As ESG formaram-se no Sul do Bronx, epicentro do nascimento da cultura hip hop, em 1978, e estrearam-se na mítica 99 Records de Ed Bahlman (que também editaria outros expoentes do chamado punk funk como os Liquid Liquid ou Bush Tetras) em 1981 com um EP homónimo produzido por Martin Hannett, o principal esteta do som da britânica Factory. Às ESG, aliás, caberia aliás honra de abrir o Haçienda, clube pertença da etiqueta comanda por Tony Wilson e Rob Gretton. Anos mais tarde, a banda das irmãs Scroggins foi igualmente eleita para fazer o último concerto antes do fecho do lendário Paradise Garage, clube de Larry Levan.

Uma compilação lançada pela Soul Jazz em 2000, A South Bronx Story, traria o grupo de volta ao presente, bem a tempo de reclamar justa influência sobre bandas como LCD Soundsystem que voltaram a colocar o pulsar rock e a vertigem da dança no mesmo plano no arranque deste milénio. Os álbuns Step Off — de 2002 — e Keep On Moving – de 2006 -, ambos editados pela Soul Jazz, sustentaram um segundo fôlego na carreira que inclusivamente as trouxe a Portugal para um memorável concerto no Lux. A propósito de Step Off, Rui Miguel Abreu escrevia em 2002 nas páginas da revista Op.:

As ESG das manas Scroggins fizeram carreira do facto de soarem como um sampler a debitar loops de breakbeats. A compilação “A South Bronx Story” imaginada e editada pela Soul Jazz recolocou este seminal grupo na ordem do dia provando haver ainda validade para um som que cruzava com precisão e saber o funk e o punk, o groove e o imediatismo, o tom primitivo e alguma soifisticação. Por isso o grupo era adorado por gente como os Clash, seguido pelo contigente do Hip Hop e convidado a tocar em lugares como o Hacienda. O novo álbum, “Step Off”, atesta a recusa das ESG em estarem quietas. Renovaram o grupo com as filhas de uma das manas originais, Renee, e oferecem-nos um pulsar inalterado, com o baixo e os breakbeats a interligarem-se em jogos de sedução da pista de dança. A fórmula ainda funciona…
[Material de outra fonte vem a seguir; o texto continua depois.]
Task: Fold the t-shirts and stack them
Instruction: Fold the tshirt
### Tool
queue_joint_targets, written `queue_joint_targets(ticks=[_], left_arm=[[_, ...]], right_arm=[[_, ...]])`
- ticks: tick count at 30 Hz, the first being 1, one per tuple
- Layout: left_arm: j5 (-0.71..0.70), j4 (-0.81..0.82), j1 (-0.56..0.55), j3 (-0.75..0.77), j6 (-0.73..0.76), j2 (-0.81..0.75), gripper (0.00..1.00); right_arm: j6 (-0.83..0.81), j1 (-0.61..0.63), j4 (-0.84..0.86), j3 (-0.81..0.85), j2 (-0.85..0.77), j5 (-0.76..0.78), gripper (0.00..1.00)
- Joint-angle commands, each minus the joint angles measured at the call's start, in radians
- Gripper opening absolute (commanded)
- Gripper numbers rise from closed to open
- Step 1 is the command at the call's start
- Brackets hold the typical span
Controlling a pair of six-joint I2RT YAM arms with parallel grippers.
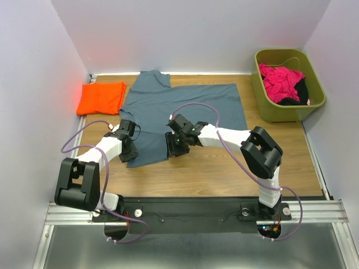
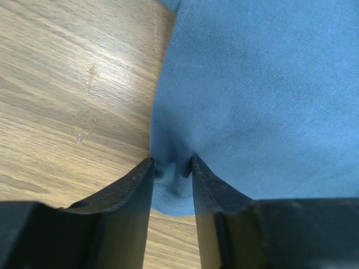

O estatuto mítico das ESG foi ainda reforçado ao longo dos anos pelo facto da sua música, carregada de breaks e de justo apelo para os b-boys, ter sido samplada por gente tão diversa quanto as TLC, Wu-Tang Clan, Biggie Smalls, J Dilla, Tricky ou Jamie Lidell. What More Can You Take, que as ESG lançaram digitalmente em 2017, mantém a fórmula de linhas de baixo minimais e pulsantes e ritmos musculados na bateria, numa música de recursos económicos mas altamente contagiante e eficaz na pista de dança.